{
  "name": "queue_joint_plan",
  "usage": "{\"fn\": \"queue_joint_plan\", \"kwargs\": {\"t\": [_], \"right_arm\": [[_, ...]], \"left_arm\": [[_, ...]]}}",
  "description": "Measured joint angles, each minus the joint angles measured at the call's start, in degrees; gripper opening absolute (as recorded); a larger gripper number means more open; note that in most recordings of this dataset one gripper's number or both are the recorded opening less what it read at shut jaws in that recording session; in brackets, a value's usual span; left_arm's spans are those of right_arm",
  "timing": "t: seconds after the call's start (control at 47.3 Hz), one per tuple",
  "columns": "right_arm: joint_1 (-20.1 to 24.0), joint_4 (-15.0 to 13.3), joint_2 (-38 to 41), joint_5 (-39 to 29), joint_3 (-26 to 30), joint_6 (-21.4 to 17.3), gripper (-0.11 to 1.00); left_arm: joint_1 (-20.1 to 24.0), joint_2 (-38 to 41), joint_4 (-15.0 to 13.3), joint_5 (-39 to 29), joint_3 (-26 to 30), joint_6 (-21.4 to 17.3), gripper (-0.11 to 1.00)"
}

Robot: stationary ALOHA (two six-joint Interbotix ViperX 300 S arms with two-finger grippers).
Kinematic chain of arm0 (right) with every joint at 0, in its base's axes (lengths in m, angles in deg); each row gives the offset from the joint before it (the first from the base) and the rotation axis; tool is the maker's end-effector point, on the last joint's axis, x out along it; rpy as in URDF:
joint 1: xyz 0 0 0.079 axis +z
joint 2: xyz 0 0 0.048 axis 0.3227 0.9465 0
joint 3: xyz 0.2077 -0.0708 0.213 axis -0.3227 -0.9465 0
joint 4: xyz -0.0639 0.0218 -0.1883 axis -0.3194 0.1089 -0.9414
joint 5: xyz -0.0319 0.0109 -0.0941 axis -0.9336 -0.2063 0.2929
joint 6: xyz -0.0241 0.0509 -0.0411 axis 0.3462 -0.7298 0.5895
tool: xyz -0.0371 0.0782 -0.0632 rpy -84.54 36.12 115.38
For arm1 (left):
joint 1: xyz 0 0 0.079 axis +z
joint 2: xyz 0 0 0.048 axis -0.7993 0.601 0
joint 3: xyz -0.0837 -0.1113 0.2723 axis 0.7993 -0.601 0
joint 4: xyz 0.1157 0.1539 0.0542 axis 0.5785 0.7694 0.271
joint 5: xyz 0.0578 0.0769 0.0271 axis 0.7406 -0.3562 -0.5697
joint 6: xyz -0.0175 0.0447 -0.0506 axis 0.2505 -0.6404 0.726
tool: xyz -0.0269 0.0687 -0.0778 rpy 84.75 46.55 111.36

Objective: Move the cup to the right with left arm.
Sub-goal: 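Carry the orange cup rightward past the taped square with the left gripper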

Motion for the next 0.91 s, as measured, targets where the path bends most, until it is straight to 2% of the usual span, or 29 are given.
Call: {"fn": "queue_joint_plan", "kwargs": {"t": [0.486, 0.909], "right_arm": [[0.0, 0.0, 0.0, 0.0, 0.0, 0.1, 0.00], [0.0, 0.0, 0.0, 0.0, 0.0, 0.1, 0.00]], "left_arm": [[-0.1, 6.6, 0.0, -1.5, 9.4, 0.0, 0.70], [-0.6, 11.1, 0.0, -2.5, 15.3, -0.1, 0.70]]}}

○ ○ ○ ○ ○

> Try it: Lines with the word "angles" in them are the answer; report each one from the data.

> Output of the task:
  "description": "Measured joint angles, each minus the joint angles measured at the call's start, in degrees; gripper opening absolute (as recorded); a larger gripper number means more open; note that in most recordings of this dataset one gripper's number or both are the recorded opening less what it read at shut jaws in that recording session; in brackets, a value's usual span; left_arm's spans are those of right_arm",
Kinematic chain of arm0 (right) with every joint at 0, in its base's axes (lengths in m, angles in deg); each row gives the offset from the joint before it (the first from the base) and the rotation axis; tool is the maker's end-effector point, on the last joint's axis, x out along it; rpy as in URDF:

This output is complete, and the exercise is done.